You can ask any artist what made them the person they are, and most of us would tell you it’s because for some reason – some tragic and some uneventful – we stood outside of the conversation and had our bodies open to listening and receiving art. We became conduits. The same is happening to me right now as I get older. Being young, you find yourself in this very ego-centric place where the conversation IS about YOU. Media tells you this, your job, your friends. You believe this is YOUR time. Even as a queer your narrative, your coming out, your coming of age, is the centre of most storytelling in the movies, in books, on television.

Here in this place of 38, I am recognizing a shift where I am being placed outside of this conversation. In some ways it is pretty darn shitty. Clothes are meant to hide me and my blossoming body. Media begins to silence my narrative as an aging person. Time begins to go faster than my feet will march. The conversation becomes so outside of myself that I am again at this place of listening and receiving, this time hearing what people have to say about aging. They say things like:

Wow.
Did you see her?
She really let herself go.

And here in my place of being a conduit to truth as an artist, I want to say things like:

Yes.
I really let myself go.
I really let myself eat.
I really let myself be full.
I really let myself rest.

Standing at the precipice of discovery and in the wake of being diagnosed with adrenal fatigue, I decided to use my end of year vacation time to observe a rigorous self-care regimen consisting of an energizing yoga practice in the morning, a midday hike, and a restorative yoga practice before bed. In between, I planned to do whatever the fuck I wanted as long as it wasn’t work (i.e. caring for children, writing or performing). Just after Christmas, I felt my lymph nodes swell until I could barely swallow without the help of a painkiller. It was a frustrating four days out of my eleven-day vacation, peppered of course, with the societal narrative of aging, of self-decay, of brokenness.

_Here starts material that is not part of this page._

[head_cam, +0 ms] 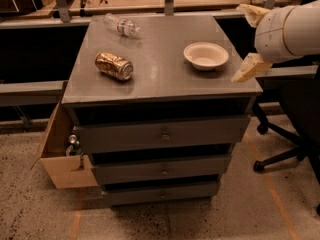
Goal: Move paper bowl near water bottle
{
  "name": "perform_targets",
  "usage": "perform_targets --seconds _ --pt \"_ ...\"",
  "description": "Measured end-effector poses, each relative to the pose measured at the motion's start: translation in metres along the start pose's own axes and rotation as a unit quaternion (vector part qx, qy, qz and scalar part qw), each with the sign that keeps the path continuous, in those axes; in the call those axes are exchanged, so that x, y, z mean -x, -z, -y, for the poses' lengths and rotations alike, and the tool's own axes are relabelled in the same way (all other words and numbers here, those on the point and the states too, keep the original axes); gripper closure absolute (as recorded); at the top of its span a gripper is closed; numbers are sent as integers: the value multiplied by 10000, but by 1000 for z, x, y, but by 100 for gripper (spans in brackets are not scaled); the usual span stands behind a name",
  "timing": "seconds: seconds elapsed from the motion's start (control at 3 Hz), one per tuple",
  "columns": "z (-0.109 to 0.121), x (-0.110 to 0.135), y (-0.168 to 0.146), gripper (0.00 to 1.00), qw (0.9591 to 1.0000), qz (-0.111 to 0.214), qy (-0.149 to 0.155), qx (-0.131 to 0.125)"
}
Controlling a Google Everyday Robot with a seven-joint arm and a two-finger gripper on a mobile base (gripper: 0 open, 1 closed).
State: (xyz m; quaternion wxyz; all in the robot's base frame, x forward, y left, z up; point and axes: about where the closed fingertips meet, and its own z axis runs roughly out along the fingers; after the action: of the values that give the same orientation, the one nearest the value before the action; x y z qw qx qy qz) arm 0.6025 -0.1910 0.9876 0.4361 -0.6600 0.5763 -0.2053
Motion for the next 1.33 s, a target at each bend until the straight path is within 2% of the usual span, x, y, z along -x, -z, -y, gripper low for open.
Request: perform_targets --seconds 0.33,0.67,1.0,1.33 --pt "4 1 -2 19 10000 18 53 -63" --pt "4 3 -3 0 10000 29 63 -56" --pt "-3 -5 -20 0 9996 93 244 -103" --pt "-4 -22 -49 0 9979 104 602 -236"
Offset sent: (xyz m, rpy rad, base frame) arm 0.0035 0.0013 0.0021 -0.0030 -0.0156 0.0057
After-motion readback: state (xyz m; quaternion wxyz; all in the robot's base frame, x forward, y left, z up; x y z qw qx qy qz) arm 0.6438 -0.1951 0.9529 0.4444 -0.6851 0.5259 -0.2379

In the midst of sickness, I continued to practice gentle restorative yoga with a focus on strengthening the immune system. Third day into sickness, I was in my final savasana pose willing my body to get better. And that’s when the kindest shift happened in my body. Like the most loving hand guiding my shoulder left rather than right, away from a never-ending revolving door. I saw my body from outside of itself, just outside itself enough to thank it and to give it compassion.

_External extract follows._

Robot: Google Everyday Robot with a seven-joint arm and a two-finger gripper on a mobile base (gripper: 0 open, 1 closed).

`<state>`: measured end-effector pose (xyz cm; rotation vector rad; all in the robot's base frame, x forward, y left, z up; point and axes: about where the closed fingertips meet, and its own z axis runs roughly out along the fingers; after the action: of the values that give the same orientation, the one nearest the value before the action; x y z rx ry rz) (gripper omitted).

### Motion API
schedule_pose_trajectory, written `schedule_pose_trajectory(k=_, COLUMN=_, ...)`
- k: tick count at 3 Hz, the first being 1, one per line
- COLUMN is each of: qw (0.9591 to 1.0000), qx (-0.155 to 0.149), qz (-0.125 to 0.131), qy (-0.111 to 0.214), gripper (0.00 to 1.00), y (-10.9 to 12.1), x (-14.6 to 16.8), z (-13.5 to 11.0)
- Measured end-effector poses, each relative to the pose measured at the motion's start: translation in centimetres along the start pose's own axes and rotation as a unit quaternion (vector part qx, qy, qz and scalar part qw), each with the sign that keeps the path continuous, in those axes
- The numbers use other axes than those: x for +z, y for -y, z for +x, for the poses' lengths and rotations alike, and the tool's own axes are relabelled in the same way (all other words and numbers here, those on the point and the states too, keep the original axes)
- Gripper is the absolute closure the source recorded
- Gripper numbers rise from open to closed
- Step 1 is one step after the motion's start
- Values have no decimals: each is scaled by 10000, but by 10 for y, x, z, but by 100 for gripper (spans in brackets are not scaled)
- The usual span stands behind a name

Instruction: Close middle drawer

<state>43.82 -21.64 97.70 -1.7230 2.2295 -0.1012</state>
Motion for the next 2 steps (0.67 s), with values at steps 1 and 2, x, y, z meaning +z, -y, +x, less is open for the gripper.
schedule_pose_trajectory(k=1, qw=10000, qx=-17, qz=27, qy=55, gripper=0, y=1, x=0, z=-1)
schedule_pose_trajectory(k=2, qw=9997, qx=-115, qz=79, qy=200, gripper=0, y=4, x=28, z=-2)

Thank you, breasts/chest area, for feeding a child, for being the centre of my power. Hang low, be soft.

Thank you, belly, for housing my child, for giving me instincts to know what to do next. Be full, be satisfied.

Thank you, eyes, for envisioning art and observing stories. Crease as much as you want for smiling is a blessing.

Then, with the power of meditation, I saw time rewind, saw my body become younger, past wounds of rape and abuse, past harassment and aggressions to the body of an infant. I held that infant with silence and stillness. I watched that child sleep and loved it with all of my heart. And when I opened my eyes finally, I looked at my body, my aging body, my machine, and wondered at every wrinkle, every scar, every discolouration.

Yes.
I let myself go.
I let myself trust that my body can heal.
I let myself give compassion to my body.
I let myself go further.
I let myself be still.

Catherine Hernandez

Catherine Hernandez is playwright, performer and award-winning author. She is the author of M is for Mustache: A Pride ABC Book (Flamingo Rampant) and Scarborough (Arsenal Pulp Press). She is the Artistic Director of b current performing arts.